● **How to complete this task**: Write out, word for word, every line in the data below from the one containing "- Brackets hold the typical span" to the one containing "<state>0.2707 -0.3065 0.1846", both of them included.
+ + + + + + +
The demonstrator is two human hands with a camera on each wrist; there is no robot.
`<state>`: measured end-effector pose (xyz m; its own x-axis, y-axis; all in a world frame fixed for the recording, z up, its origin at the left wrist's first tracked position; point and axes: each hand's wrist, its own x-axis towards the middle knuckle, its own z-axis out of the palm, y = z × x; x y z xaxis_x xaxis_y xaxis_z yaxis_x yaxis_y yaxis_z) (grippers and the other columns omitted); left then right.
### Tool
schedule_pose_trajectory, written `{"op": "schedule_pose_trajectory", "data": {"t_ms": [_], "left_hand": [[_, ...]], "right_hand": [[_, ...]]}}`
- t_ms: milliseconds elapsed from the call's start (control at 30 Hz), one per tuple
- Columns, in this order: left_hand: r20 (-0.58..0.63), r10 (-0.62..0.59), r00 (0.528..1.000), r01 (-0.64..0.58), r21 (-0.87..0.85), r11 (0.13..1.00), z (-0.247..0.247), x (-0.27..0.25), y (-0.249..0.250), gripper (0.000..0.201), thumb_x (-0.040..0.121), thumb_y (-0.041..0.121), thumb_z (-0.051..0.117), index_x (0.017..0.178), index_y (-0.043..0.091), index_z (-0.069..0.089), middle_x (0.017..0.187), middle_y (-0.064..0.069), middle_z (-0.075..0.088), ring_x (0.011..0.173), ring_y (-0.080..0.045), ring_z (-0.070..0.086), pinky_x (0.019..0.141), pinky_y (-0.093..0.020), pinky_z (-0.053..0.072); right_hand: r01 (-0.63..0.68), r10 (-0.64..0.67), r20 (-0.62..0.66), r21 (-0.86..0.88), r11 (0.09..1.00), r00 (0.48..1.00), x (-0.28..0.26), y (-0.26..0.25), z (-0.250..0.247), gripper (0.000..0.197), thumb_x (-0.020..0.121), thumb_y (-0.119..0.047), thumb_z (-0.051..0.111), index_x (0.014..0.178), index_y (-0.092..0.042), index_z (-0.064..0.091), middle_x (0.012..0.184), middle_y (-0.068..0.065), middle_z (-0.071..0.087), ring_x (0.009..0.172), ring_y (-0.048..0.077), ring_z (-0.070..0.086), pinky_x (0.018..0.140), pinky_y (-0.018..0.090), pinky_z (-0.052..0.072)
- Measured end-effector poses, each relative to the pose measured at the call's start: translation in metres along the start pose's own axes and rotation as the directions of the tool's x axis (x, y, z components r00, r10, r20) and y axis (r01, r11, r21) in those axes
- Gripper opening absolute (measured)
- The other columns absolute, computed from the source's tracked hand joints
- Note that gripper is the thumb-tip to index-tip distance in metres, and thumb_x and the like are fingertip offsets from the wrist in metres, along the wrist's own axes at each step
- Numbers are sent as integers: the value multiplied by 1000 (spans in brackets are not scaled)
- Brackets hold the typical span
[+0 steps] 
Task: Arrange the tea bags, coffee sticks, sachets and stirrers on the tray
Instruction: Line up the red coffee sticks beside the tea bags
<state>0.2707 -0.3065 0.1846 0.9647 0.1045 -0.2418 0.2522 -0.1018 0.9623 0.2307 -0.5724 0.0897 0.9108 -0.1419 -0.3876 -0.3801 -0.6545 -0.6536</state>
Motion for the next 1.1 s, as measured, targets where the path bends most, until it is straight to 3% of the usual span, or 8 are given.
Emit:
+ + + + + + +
● **Response**:
- Brackets hold the typical span
[+0 steps] 
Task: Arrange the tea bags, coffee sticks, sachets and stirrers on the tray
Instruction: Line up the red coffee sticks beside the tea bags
<state>0.2707 -0.3065 0.1846 0.9647 0.1045 -0.2418 0.2522 -0.1018 0.9623 0.2307 -0.5724 0.0897 0.9108 -0.1419 -0.3876 -0.3801 -0.6545 -0.6536</state>

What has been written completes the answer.